WORK ITEM: Print the lines in the listing below that fall between the line with "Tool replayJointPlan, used" and the line with "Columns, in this", those two lines included, exactly as they stand and with nothing else.

DATA EXTRACT:
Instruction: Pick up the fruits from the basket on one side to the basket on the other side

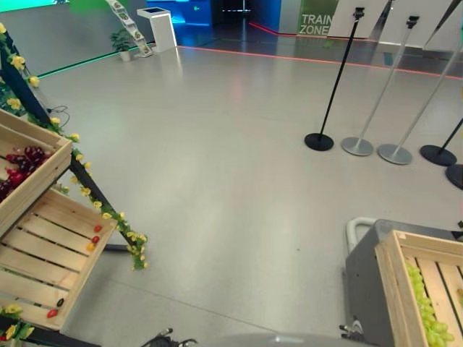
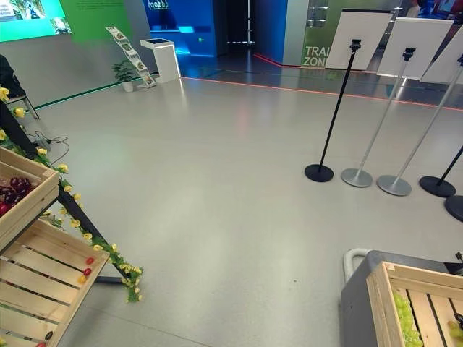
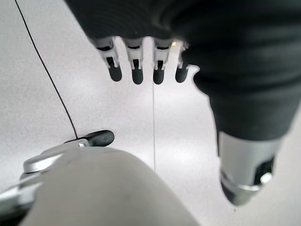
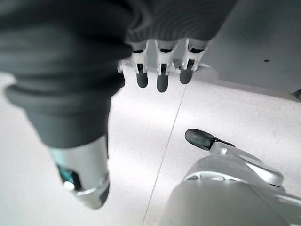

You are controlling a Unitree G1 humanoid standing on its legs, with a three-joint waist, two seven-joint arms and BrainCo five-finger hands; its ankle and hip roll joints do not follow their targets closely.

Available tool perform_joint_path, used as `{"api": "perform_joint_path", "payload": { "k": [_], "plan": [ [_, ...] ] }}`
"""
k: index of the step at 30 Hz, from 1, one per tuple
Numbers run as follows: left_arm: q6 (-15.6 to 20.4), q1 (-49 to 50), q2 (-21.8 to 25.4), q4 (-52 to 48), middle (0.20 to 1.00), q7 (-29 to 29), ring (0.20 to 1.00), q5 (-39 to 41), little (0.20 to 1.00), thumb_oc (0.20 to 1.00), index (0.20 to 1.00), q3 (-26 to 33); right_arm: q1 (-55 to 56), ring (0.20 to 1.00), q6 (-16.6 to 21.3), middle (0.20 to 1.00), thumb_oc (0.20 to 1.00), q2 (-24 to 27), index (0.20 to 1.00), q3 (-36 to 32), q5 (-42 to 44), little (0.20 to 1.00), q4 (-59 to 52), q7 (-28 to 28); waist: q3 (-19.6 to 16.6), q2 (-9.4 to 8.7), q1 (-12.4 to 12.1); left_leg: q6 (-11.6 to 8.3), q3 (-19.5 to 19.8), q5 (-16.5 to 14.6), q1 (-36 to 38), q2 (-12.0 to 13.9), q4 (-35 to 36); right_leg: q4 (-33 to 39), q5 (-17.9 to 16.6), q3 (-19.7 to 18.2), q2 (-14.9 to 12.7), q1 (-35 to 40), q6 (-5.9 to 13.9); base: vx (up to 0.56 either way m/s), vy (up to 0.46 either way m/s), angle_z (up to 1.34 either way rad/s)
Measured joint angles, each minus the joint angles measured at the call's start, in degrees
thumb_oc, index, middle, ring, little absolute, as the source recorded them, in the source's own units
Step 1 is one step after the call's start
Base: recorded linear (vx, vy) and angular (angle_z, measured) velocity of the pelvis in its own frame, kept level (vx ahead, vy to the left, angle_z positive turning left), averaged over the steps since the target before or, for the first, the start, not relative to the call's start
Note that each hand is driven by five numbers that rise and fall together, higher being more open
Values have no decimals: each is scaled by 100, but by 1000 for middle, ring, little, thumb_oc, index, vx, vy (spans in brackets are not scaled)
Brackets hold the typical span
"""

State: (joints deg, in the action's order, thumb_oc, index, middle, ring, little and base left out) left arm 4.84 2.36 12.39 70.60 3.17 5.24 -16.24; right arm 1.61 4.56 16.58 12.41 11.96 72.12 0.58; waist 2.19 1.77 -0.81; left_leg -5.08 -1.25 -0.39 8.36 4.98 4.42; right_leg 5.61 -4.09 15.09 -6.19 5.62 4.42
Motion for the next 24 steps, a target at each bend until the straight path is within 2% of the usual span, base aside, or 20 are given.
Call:
{"api": "perform_joint_path", "payload": {
  "k": [5, 8, 9, 10, 11, 12, 16, 17, 19, 24],
  "plan": [
    [-2, 16, -5, 41, 1000, -79, 1000, 3, 1000, 1000, 1000, 4, -7, 1000, 0, 1000, 1000, -1, 1000, 6, -1, 1000, -1, 0, 8, -15, 1, 0, -2, 0, 5, -1, 14, 0, 2, 0, -2, -1, 3, 7, 5, 0],
    [-8, 47, 4, -249, 1000, -38, 1000, 190, 1000, 1000, 1000, 136, -2, 1000, -26, 1000, 1000, 31, 1000, 73, -2, 1000, -485, 18, 21, -33, -2, 1, -1, 1, 6, -1, 10, -1, 2, 0, 0, 1, 2, 0, 0, 0],
    [-38, 99, 17, -546, 1000, -6, 1000, 319, 1000, 1000, 1000, 195, 27, 1000, -68, 1000, 1000, 55, 1000, 71, -2, 1000, -788, 40, 29, -44, -3, 1, -1, 1, 9, -5, 5, -2, 1, 0, 1, 5, 2, -39, 38, 0],
    [-34, 365, 126, -1814, 1000, 56, 1000, 527, 1000, 1000, 1000, 248, 261, 1000, -74, 1000, 1000, 227, 1000, 51, -1, 1000, -2033, 92, 102, -64, 2, 19, 2, 20, 19, -11, 19, -1, -13, 0, -4, -8, 4, 0, 0, 0],
    [-28, 497, 213, -2532, 1000, 72, 1000, 587, 1000, 1000, 1000, 245, 344, 1000, -38, 1000, 1000, 295, 1000, 5, 0, 1000, -2557, 112, 148, -79, 1, 10, 0, 44, 29, -20, 35, -6, -19, -3, -9, -6, 6, -31, 43, 2],
    [288, 549, 327, -3246, 1000, 85, 1000, 671, 1000, 1000, 1000, 249, 318, 1000, 199, 1000, 1000, 381, 1000, -95, -1, 1000, -2970, 163, 143, -105, -5, 14, 0, 60, 8, -15, 60, -2, -21, -4, -9, -15, 9, -10, 35, 2],
    [430, 319, 803, -4574, 1000, 217, 1000, 696, 1000, 1000, 1000, 540, -24, 1000, 237, 1000, 1000, 742, 1000, -262, -12, 1000, -3887, 265, 109, -151, 0, 9, -17, 54, 40, -22, 57, -4, -25, -14, -12, 4, 16, -7, 37, -2],
    [335, 414, 979, -5367, 1000, 272, 1000, 708, 1000, 1000, 1000, 786, -14, 1000, 199, 1000, 1000, 846, 1000, -427, -12, 1000, -4493, 315, 158, -172, -2, 3, -49, 48, 72, -19, 88, -2, -26, -46, -8, -16, 21, 1, 18, -7],
    [584, 362, 1118, -5901, 1000, 321, 1000, 715, 1000, 1000, 1000, 1043, -100, 1000, 351, 1000, 1000, 959, 1000, -621, -60, 1000, -4920, 392, 190, -195, -4, 4, -51, 51, 103, -24, 61, -25, -40, -51, -7, 19, 23, 1, 18, -4],
    [573, 241, 1181, -6494, 1000, 438, 1000, 674, 1000, 1000, 1000, 1184, -183, 1000, 376, 1000, 1000, 1019, 1000, -713, -131, 1000, -5559, 406, 176, -257, -9, -2, -185, 45, 100, -38, 59, -32, -71, -194, -9, -64, 32, -19, 42, -13]
  ]
}}
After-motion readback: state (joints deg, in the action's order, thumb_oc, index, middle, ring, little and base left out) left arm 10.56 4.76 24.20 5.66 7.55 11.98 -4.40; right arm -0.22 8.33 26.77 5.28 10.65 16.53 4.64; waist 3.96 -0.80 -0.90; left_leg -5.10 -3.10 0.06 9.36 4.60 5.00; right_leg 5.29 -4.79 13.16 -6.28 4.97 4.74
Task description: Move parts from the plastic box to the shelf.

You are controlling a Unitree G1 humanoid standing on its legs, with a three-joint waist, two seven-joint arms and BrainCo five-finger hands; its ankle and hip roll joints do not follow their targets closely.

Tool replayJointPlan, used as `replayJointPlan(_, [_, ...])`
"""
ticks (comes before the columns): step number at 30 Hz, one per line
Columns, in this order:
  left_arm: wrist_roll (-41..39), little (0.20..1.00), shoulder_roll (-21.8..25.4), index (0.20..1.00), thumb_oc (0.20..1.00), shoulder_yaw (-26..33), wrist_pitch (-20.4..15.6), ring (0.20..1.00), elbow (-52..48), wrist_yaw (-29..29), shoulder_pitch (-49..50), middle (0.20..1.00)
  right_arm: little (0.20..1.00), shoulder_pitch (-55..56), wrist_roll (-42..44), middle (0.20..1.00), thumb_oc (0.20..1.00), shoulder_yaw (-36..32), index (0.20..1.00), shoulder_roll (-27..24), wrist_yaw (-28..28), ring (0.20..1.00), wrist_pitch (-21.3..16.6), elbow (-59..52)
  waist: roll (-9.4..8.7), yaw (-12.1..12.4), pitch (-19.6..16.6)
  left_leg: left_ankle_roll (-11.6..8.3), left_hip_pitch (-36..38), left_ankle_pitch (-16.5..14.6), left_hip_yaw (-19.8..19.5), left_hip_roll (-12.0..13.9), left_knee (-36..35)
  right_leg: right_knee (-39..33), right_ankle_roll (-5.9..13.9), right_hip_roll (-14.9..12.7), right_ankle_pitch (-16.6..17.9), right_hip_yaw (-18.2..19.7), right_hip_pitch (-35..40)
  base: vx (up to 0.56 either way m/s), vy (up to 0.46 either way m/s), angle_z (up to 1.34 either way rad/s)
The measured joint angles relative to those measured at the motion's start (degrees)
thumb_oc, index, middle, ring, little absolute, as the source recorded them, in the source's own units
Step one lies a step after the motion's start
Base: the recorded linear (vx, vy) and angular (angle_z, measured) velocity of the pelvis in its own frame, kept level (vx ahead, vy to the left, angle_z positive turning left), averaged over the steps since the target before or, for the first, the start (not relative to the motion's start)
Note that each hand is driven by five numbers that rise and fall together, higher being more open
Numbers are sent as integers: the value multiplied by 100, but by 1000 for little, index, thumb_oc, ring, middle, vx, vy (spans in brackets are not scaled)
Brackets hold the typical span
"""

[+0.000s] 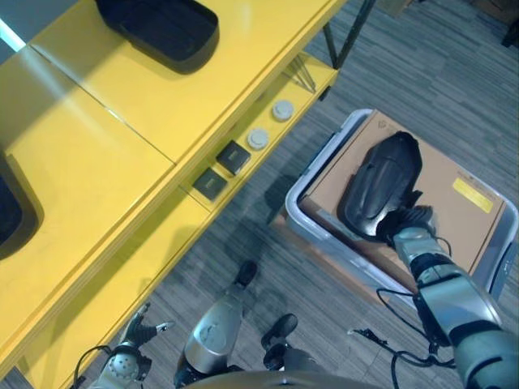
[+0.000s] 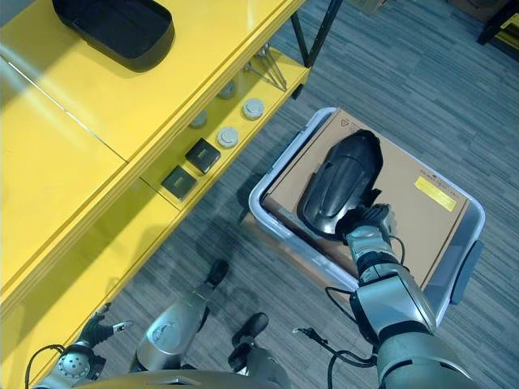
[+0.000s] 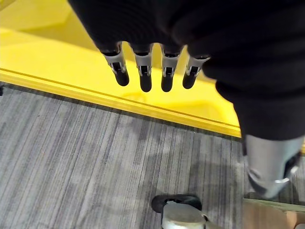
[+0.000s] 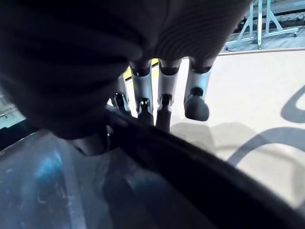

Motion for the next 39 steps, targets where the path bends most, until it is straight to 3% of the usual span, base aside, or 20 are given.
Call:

REPLY:
Tool replayJointPlan, used as `replayJointPlan(_, [_, ...])`
"""
ticks (comes before the columns): step number at 30 Hz, one per line
Columns, in this order:

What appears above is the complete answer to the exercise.